> Records provided:
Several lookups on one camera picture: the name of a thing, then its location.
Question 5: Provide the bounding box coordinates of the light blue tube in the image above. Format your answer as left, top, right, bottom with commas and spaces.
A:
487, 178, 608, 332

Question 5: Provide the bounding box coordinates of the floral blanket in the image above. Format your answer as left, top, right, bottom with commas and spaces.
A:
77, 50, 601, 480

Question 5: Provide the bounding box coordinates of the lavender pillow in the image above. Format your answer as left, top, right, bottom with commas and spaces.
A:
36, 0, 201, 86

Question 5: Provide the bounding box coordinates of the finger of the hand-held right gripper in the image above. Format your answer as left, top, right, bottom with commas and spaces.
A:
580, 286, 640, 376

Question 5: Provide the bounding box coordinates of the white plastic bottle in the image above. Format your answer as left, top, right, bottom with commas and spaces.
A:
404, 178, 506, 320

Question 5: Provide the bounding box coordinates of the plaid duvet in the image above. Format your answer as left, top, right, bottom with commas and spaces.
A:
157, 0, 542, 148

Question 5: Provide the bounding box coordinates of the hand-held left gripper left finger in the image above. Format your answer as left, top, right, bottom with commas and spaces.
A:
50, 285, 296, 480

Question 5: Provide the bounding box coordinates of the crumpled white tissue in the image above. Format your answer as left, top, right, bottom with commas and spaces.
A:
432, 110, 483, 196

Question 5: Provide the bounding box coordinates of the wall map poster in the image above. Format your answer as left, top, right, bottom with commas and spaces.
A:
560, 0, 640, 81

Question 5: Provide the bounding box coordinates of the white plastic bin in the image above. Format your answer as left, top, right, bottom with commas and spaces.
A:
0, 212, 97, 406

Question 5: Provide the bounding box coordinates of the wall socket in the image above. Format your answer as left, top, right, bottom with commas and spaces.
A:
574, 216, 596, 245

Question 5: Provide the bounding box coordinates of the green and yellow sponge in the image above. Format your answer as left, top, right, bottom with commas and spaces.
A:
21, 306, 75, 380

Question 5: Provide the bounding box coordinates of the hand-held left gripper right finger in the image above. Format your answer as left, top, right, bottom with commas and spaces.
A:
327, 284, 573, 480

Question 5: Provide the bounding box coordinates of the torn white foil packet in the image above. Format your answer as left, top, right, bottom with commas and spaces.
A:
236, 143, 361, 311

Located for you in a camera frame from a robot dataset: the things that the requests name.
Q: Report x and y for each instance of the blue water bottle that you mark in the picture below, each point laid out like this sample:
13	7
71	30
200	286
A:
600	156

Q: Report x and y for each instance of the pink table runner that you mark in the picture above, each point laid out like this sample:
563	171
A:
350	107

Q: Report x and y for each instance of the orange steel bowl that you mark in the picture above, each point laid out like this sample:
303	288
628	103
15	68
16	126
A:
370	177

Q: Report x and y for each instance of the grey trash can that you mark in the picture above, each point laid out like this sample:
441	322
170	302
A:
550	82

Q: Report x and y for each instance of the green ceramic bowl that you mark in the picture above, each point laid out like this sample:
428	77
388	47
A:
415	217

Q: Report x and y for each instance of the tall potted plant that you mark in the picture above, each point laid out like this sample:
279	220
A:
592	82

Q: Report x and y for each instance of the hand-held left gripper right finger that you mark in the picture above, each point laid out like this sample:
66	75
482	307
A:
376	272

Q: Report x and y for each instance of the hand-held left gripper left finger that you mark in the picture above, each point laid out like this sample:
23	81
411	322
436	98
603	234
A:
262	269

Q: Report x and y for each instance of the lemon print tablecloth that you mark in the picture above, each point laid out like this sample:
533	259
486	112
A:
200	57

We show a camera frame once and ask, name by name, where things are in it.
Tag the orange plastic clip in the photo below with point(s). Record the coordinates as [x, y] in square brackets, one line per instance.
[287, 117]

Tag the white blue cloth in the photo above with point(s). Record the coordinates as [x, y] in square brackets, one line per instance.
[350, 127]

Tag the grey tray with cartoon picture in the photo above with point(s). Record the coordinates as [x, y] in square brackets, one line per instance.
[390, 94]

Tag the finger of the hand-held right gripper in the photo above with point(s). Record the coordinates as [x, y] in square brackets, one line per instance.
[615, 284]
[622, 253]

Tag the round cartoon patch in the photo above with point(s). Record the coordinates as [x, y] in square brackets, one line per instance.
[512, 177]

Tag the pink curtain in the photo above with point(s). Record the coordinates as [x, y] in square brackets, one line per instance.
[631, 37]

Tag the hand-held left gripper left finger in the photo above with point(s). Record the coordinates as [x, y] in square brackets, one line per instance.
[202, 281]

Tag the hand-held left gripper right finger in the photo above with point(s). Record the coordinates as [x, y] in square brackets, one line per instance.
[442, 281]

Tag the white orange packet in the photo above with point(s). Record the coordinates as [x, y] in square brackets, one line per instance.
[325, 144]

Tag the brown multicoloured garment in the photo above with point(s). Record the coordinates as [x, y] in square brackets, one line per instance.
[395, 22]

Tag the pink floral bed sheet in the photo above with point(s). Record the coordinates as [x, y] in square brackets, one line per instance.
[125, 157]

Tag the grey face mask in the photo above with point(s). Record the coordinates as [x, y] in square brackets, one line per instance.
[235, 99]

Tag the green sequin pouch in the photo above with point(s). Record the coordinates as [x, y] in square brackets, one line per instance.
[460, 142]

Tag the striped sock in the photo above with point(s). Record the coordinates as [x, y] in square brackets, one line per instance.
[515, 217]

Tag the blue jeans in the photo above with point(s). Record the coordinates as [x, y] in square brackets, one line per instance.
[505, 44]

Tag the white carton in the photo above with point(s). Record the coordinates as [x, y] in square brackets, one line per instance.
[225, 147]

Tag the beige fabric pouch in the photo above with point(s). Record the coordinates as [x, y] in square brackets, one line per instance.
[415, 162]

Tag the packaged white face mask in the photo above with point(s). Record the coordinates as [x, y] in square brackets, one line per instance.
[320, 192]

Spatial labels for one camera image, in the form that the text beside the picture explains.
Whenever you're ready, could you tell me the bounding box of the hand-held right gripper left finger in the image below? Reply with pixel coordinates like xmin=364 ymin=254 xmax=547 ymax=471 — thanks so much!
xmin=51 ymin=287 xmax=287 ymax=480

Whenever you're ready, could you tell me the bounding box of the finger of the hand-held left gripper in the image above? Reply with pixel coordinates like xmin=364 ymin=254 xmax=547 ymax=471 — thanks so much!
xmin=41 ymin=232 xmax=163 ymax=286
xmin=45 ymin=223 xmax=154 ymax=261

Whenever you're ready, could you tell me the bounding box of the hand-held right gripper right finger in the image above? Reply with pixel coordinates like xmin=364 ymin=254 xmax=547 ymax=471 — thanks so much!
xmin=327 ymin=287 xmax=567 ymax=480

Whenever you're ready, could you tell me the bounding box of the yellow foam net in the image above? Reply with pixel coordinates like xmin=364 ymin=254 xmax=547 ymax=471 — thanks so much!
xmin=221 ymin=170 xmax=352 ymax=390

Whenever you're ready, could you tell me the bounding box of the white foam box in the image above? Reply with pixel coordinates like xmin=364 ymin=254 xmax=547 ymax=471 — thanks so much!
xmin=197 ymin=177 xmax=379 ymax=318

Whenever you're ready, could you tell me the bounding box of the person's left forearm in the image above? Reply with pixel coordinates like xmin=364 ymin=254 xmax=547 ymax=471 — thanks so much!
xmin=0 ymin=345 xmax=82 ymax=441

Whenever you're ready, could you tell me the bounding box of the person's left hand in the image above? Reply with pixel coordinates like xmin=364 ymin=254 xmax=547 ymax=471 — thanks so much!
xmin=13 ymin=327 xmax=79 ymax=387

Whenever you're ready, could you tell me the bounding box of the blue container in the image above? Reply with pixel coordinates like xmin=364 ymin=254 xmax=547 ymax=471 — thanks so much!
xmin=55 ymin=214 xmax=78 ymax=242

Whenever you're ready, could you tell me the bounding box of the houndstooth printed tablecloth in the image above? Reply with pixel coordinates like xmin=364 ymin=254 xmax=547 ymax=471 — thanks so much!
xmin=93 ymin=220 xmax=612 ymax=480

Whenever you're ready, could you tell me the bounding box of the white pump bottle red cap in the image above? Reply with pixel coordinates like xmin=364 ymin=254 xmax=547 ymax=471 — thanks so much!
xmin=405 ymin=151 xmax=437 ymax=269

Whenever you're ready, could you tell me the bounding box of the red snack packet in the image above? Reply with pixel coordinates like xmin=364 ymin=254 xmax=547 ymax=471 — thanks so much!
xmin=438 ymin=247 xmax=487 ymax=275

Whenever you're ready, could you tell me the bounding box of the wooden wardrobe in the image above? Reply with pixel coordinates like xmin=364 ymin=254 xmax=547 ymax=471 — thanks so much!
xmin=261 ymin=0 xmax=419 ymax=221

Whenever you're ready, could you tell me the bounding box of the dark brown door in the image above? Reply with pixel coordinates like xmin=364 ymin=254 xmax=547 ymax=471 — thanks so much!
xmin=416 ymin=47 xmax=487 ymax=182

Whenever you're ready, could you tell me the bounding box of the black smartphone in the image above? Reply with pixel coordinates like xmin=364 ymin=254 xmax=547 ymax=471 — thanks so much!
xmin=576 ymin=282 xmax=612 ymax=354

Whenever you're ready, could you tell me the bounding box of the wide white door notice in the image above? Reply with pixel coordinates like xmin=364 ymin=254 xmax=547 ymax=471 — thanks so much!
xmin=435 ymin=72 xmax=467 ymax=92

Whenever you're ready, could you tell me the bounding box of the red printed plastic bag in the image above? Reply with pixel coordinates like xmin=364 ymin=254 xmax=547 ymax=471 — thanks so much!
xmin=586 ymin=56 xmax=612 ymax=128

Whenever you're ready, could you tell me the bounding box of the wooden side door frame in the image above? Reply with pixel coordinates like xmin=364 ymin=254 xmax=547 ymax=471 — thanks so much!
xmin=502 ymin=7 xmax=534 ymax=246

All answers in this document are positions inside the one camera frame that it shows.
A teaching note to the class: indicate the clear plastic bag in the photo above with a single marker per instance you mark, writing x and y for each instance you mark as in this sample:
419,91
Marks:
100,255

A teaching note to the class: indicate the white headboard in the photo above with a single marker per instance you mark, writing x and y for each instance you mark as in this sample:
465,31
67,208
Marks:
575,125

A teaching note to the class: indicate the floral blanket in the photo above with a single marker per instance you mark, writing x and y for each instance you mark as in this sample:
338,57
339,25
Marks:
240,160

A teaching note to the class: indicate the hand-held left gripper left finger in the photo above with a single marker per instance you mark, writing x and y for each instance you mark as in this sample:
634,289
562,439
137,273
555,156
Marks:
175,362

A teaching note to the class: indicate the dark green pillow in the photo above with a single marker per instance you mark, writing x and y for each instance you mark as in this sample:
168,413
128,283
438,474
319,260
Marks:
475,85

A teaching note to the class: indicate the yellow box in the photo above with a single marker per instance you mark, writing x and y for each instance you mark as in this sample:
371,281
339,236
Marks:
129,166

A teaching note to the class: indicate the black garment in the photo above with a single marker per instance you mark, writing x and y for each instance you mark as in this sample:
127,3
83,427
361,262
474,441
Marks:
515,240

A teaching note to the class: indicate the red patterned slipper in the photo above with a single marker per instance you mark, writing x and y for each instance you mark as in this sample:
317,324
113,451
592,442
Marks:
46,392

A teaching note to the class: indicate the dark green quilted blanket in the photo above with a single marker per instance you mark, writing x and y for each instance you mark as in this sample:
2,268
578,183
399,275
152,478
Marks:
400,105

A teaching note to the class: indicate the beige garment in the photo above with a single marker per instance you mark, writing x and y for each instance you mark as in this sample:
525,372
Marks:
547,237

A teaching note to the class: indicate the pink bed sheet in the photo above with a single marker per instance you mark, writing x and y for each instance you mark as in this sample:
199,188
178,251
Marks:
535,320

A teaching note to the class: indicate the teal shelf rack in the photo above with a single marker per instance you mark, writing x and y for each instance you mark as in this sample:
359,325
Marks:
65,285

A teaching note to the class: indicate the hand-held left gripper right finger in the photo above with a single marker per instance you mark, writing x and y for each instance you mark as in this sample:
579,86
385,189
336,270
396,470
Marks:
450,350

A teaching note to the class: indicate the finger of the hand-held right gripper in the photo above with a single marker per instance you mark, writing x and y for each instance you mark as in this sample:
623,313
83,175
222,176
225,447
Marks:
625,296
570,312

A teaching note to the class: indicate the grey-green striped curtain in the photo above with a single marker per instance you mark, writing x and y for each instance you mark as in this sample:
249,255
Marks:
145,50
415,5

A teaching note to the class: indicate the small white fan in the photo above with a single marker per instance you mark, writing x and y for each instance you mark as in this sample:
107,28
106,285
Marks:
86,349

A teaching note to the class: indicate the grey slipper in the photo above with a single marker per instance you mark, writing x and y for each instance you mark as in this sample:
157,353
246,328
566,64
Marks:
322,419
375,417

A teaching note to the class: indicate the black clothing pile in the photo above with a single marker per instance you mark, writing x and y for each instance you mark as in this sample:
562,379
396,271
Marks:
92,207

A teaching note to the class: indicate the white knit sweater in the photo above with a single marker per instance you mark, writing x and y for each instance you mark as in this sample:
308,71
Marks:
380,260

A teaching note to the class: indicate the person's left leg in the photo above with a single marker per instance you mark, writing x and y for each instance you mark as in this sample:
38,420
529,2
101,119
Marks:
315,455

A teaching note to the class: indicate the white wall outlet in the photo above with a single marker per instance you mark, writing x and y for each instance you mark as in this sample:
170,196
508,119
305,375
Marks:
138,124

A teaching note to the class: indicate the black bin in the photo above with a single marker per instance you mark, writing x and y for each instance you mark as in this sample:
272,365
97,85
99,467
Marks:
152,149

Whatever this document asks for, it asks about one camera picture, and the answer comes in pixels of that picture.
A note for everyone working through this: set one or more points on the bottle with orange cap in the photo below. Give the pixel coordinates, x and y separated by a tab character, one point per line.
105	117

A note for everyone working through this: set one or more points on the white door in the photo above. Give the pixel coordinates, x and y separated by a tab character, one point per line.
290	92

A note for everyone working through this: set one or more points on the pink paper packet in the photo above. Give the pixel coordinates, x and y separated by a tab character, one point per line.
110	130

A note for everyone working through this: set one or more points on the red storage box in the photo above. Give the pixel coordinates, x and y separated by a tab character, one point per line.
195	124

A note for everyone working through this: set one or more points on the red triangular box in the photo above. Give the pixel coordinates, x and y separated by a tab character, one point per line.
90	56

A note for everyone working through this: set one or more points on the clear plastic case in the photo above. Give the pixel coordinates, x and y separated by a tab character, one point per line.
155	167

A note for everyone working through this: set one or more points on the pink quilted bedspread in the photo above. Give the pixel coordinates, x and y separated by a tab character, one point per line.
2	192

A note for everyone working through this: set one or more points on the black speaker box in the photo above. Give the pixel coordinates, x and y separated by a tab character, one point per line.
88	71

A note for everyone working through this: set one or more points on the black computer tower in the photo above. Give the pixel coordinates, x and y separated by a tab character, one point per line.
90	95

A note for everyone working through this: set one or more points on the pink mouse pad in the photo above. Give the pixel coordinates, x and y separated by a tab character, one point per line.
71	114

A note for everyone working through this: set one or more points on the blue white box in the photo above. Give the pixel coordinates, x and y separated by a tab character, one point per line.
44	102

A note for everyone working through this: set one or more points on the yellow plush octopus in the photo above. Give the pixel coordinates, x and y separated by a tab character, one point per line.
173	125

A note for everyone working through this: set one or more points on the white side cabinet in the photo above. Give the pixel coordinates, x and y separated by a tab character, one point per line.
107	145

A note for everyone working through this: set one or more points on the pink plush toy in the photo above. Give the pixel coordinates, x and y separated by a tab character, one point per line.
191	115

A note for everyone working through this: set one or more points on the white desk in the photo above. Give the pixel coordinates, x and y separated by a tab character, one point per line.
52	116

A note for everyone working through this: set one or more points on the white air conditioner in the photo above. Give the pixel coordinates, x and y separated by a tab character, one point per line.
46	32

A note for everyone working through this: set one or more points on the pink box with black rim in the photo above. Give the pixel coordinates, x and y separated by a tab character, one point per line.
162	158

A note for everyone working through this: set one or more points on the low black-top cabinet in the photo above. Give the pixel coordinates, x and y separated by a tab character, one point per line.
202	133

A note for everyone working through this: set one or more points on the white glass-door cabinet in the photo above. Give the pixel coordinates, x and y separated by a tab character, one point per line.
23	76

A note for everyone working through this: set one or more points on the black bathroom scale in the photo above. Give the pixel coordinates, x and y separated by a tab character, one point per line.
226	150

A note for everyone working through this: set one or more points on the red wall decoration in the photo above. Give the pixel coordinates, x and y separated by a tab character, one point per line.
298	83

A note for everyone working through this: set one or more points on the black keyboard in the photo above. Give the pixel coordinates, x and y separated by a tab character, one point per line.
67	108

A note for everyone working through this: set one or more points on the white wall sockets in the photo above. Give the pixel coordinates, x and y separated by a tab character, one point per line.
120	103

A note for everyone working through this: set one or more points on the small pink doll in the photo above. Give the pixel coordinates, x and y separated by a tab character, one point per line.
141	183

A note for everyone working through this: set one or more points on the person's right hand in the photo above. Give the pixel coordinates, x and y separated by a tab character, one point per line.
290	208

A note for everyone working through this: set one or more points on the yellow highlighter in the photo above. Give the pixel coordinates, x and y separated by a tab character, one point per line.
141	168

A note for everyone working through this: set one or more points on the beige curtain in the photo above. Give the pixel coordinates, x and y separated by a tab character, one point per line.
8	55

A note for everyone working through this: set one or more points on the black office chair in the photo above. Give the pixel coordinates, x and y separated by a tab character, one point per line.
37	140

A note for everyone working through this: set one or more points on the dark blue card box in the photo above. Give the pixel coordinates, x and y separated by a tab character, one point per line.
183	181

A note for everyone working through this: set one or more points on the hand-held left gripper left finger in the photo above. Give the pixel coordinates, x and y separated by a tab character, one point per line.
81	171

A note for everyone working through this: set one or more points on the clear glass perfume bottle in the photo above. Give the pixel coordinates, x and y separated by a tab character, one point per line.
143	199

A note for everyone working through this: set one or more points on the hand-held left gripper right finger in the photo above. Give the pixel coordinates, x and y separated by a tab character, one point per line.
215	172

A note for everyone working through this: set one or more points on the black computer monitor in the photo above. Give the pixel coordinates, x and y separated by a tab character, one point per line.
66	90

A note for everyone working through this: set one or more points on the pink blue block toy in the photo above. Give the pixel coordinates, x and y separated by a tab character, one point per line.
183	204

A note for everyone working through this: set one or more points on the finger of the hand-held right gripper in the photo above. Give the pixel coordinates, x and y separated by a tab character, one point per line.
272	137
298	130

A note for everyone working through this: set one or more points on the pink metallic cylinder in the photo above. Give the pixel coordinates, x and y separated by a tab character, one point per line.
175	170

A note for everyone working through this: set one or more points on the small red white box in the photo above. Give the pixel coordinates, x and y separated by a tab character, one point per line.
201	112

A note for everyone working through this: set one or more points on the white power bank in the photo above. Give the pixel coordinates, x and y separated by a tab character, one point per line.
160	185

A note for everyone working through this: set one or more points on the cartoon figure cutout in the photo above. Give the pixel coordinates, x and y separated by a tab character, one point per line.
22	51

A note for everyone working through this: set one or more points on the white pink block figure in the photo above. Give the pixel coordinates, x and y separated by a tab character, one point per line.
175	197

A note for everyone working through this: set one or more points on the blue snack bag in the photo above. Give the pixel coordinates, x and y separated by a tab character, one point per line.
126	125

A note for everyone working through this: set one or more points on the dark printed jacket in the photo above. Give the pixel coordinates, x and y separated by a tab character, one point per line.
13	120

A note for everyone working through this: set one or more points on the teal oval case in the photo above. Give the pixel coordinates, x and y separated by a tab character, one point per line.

> What you are asked to do:
Tell how many lines of the listing contain the string "camera", giving the number without any other words.

> Response to this task:
6